SolarWorld buys Bosch solar division


SolarWorld AG on Tuesday reached a deal to buy parts of Robert Bosch GmbH's solar energy business.

As part of the agreement, SolarWorld will take over cell production capacity of 700 MW as well as module production capacity of 200 MW from Bosch Solar Energy AG in Arnstadt, a city in the German state of Thuringia.

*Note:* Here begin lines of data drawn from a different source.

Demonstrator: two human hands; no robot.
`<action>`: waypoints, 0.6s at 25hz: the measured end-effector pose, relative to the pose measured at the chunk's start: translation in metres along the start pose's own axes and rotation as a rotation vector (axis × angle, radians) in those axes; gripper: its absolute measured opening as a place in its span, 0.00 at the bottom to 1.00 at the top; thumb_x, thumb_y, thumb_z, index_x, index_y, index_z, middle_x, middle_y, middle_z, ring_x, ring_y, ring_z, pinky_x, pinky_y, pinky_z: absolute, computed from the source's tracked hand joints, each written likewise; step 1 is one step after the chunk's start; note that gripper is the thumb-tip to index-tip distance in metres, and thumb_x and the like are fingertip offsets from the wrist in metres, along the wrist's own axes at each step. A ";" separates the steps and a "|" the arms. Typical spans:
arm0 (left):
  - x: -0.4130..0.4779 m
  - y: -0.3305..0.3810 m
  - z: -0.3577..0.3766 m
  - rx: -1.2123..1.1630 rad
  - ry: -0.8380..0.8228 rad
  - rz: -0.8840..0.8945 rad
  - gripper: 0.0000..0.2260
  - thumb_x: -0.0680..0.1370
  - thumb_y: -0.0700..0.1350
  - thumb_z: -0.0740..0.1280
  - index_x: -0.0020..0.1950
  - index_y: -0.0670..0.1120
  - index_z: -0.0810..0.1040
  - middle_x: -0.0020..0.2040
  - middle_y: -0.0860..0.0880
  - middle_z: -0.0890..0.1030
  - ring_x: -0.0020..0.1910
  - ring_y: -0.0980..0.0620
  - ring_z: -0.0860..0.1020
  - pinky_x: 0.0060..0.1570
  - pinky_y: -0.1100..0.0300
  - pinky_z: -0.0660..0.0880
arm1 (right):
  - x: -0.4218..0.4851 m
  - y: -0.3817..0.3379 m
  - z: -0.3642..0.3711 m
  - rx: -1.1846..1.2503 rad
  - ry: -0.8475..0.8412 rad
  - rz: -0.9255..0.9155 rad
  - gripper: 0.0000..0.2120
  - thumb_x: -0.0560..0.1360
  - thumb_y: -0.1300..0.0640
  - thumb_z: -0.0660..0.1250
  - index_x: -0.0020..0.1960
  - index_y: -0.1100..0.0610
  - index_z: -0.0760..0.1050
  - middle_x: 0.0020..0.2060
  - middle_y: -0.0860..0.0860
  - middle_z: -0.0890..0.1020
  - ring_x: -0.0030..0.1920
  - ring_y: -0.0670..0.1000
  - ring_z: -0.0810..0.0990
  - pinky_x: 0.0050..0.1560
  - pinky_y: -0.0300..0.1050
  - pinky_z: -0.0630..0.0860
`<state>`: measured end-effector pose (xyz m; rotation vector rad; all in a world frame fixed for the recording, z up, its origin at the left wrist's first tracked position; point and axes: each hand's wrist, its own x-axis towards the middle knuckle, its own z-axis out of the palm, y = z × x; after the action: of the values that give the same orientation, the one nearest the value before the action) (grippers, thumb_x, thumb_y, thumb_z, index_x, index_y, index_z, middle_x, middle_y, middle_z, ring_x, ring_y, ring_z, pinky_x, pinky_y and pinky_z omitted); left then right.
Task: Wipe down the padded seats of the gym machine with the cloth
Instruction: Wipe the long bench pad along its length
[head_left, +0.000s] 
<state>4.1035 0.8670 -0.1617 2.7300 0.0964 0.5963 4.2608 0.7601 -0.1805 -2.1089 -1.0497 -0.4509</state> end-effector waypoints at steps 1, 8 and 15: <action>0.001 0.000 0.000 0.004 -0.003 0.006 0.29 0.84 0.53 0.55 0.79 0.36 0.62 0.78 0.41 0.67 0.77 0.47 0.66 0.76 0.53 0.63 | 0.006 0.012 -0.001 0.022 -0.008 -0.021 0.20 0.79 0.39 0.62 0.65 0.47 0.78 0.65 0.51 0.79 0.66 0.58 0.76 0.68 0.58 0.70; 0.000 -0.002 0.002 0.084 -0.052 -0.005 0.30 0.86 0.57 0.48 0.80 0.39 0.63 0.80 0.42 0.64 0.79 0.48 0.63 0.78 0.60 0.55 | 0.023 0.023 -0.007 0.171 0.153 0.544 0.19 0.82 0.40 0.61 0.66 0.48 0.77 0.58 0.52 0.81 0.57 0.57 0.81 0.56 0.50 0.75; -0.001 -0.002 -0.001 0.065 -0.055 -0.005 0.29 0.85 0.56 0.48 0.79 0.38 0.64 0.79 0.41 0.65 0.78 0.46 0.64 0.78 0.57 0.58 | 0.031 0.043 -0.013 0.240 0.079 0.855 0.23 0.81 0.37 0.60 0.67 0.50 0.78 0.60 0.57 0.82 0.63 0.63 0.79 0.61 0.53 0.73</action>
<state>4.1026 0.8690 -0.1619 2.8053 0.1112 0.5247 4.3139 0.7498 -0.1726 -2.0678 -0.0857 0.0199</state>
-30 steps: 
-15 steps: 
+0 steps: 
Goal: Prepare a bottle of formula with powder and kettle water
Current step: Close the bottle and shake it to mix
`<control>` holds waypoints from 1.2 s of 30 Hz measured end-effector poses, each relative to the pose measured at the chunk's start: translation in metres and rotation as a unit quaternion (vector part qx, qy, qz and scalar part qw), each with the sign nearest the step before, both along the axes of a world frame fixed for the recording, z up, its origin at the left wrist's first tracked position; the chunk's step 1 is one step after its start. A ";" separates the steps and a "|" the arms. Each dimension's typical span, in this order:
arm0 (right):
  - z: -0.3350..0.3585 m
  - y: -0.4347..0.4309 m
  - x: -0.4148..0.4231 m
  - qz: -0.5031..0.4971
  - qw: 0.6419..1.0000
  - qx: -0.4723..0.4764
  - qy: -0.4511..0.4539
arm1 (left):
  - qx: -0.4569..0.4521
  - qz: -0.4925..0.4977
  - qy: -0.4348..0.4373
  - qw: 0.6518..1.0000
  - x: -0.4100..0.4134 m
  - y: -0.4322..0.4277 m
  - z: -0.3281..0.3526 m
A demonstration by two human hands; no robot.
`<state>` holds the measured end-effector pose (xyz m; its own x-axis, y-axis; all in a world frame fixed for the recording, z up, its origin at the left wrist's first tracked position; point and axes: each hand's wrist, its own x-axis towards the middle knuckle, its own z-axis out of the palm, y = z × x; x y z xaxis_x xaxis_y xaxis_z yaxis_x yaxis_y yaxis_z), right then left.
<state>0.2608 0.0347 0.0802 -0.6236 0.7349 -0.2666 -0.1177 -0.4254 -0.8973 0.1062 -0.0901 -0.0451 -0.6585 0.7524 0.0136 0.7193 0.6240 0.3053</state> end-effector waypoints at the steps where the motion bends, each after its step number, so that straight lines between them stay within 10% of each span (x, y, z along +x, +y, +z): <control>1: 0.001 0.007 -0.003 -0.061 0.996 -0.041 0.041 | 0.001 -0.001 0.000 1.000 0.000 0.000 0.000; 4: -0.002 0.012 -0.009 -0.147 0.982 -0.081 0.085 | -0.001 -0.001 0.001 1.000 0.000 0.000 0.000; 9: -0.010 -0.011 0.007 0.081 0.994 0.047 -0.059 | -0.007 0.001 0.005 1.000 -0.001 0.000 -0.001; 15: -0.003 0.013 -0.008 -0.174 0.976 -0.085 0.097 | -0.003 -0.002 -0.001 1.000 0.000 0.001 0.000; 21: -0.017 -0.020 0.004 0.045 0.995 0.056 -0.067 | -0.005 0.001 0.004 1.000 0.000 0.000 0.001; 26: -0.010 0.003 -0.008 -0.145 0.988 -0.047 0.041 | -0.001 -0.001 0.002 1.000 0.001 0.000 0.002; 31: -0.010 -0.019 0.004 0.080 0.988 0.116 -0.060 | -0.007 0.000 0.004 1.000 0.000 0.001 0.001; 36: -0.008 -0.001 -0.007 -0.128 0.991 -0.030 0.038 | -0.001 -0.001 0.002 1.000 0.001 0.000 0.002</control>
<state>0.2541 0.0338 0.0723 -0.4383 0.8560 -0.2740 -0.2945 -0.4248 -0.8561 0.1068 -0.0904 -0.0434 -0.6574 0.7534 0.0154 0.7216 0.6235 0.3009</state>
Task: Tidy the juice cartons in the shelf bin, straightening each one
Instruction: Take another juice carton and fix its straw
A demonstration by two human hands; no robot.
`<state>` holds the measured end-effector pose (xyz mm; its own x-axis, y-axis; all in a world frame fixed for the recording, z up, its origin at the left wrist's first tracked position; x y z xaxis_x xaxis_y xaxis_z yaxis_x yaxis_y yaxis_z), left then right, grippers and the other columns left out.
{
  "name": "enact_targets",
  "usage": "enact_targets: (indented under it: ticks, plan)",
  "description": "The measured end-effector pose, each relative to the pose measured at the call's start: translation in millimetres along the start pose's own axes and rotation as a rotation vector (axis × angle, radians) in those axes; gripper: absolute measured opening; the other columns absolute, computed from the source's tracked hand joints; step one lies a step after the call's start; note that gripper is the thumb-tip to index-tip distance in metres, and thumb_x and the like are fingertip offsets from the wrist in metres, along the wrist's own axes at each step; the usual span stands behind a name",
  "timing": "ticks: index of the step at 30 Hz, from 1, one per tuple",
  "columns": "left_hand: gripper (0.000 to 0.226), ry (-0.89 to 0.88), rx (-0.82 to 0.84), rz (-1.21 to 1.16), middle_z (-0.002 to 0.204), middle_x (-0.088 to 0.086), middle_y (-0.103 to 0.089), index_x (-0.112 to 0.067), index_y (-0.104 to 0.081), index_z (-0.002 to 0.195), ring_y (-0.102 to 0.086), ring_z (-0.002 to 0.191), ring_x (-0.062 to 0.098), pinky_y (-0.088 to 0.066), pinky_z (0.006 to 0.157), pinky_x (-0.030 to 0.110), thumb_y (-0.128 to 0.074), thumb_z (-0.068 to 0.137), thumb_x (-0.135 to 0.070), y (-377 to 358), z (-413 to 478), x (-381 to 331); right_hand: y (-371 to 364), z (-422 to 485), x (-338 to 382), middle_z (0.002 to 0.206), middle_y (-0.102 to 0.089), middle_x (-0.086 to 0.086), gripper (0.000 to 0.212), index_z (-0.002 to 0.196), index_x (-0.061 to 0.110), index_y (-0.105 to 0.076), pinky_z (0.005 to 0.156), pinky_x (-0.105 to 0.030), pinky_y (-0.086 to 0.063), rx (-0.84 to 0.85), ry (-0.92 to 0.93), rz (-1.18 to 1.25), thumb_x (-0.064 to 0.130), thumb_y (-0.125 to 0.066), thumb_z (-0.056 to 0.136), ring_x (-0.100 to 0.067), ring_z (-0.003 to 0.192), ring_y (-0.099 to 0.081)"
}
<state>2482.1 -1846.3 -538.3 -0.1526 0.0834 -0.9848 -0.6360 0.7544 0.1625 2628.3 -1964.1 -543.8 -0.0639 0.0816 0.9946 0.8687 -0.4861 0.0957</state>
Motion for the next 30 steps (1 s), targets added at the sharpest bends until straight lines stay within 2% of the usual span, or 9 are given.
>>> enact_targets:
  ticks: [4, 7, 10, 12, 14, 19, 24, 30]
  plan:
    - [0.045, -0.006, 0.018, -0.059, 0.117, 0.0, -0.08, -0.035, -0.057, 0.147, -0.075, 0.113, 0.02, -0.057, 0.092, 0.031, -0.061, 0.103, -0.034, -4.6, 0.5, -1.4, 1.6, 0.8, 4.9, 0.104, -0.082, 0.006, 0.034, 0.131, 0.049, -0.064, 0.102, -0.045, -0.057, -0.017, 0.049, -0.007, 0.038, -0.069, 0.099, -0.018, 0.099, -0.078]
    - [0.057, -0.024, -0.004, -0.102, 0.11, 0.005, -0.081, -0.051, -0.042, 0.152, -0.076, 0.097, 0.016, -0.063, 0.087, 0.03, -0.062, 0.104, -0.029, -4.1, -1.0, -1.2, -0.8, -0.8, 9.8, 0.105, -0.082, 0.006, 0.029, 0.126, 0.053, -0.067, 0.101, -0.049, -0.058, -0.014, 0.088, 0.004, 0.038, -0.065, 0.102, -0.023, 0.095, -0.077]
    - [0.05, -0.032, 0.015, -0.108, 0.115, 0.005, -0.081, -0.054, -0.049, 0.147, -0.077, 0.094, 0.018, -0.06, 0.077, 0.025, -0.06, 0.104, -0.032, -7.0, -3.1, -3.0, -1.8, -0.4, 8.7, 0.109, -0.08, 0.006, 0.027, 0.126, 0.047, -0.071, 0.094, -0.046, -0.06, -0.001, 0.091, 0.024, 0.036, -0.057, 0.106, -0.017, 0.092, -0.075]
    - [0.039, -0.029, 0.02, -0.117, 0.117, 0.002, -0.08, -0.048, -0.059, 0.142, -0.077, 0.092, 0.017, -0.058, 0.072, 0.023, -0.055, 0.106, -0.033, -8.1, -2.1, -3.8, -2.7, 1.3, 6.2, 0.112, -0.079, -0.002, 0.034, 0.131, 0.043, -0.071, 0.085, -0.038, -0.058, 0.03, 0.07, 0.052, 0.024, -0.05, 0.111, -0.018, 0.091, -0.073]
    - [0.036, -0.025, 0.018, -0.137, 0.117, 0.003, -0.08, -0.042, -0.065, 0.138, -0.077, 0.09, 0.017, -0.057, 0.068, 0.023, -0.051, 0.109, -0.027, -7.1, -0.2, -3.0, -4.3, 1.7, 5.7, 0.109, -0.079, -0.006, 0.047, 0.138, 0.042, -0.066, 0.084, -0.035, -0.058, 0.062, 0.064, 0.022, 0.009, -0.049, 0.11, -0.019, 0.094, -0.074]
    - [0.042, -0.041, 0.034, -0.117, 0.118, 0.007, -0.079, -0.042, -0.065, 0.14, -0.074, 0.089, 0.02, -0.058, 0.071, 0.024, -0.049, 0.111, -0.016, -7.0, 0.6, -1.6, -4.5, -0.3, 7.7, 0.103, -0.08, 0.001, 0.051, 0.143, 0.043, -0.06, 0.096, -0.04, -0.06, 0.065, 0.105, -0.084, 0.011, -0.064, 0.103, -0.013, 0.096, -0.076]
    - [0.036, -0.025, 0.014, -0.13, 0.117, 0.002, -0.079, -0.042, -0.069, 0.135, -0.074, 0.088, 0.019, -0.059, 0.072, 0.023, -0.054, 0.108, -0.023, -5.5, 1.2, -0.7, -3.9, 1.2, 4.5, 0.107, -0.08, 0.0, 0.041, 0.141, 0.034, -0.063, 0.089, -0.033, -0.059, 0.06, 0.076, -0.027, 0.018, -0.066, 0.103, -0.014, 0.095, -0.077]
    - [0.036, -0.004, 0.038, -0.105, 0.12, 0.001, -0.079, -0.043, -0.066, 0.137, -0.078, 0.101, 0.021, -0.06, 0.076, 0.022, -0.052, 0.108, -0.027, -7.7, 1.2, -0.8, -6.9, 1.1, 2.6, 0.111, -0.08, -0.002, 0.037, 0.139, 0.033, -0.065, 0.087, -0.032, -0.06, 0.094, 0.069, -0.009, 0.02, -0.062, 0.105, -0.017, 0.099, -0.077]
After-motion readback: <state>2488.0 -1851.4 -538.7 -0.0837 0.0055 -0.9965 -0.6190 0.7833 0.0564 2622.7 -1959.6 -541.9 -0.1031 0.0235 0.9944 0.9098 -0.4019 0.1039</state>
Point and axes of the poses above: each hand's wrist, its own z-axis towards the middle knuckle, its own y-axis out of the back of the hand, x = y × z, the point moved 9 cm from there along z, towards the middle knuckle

The newly formed SolarWorld Industries-Thüringen GmbH, a 100% subsidiary of Bonn-based SolarWorld, will take over the majority of Bosch Solar Energy’s manufacturing plants and other assets. The Arnstadt site will continue to employ about 800 workers in cell and module production. SolarWorld said the acquisition would not reduce its financial resources.

The deal will provide SolarWorld with production capacities of more than 1 GW along each of the wafer, cell and module stages of the solar value chain. SolarWorld said it plans to continue to supply Bosch Solar Energy’s existing cell and module customers.

The company added that the high-performance mono-crystalline cells production plant will complement its technological portfolio. SolarWorld said it would now pool research and development activities aimed at improving high efficiency solar cells "to create further competitive advantages for the group and enable further cost reductions."

SolarWorld's acquistion is limited to the Arnstadt facility and does not include Bosch's other solar assets, such as Aleo Solar in Prenzlau.

Solar industry analyst Goetz Fischeck of Smartsolar Consulting said SolarWorld most likely did not pay cash for the Bosch assets but instead committed itself to maintaining the Arnstadt facility and its personnel for a certain amount of time, possibly up to two years.

For Fischbeck, the deal is reminiscent of SolarWorld's takeover of Shell Solar seven years ago – an agreement in which SolarWorld did not have to pay anything for the acquisition, while Shell agreed to assume SolarWorld's losses associated with acquisition for two years. Fischbeck says such an arrangement could be likely in the Bosch deal.

The big question, according to Fischbeck, is how SolarWorld plans to make the Arnstadt site profitable. Bosch Solar Energy made immense losses despite Bosch’s business acumen. Furthermore, SolarWorld has considerable debt of its own and cannot afford to increase its debt in Arnstadt.

Bosch Solar Energy's cell production was of obvious interest to SolarWorld, much more so than Aleo Solar's module business.

Bosch's main concern was likely that the Arnstadt facility remain in operation and its staff employed, which a SolarWorld rescue of the factory provided. A loss of the facility would mean a major public relations fiasco for the group.

Indeed, Bosch said a second investor planned to lease shopfloor space at the site to manufacture pharmaceutical products under clean-room conditions, creating approximately 100 new jobs.

Bosch also intends to relocate the manufacturing operations of an automotive electronic product from its factory in Hatvan, Hungary, to Arnstadt, and to set up a service organization and a trading company to handle existing obligations. Over the medium term, the group hopes the measures will preserve some 250 further jobs.

In a statement, Bosch said the parties had agreed not to disclose details of the deal. The transaction remains subject to antitrust approval as well as further other conditions. The deal is expected to close in February.

Bosch announced in March that it would exit the crystalline solar sector and cease production of photovoltaic ingots, wafers and cells.

The German engineering and electronics company made the decision amidst mounting losses and decreasing prices stemming from a glut of solar equipment. Bosch lost €2.4 billion ($3.25 billion) since creating the solar energy division in 2008 after buying Aleo Solar and Ersol. It made a €1 billion ($1.35 billion) loss in 2012.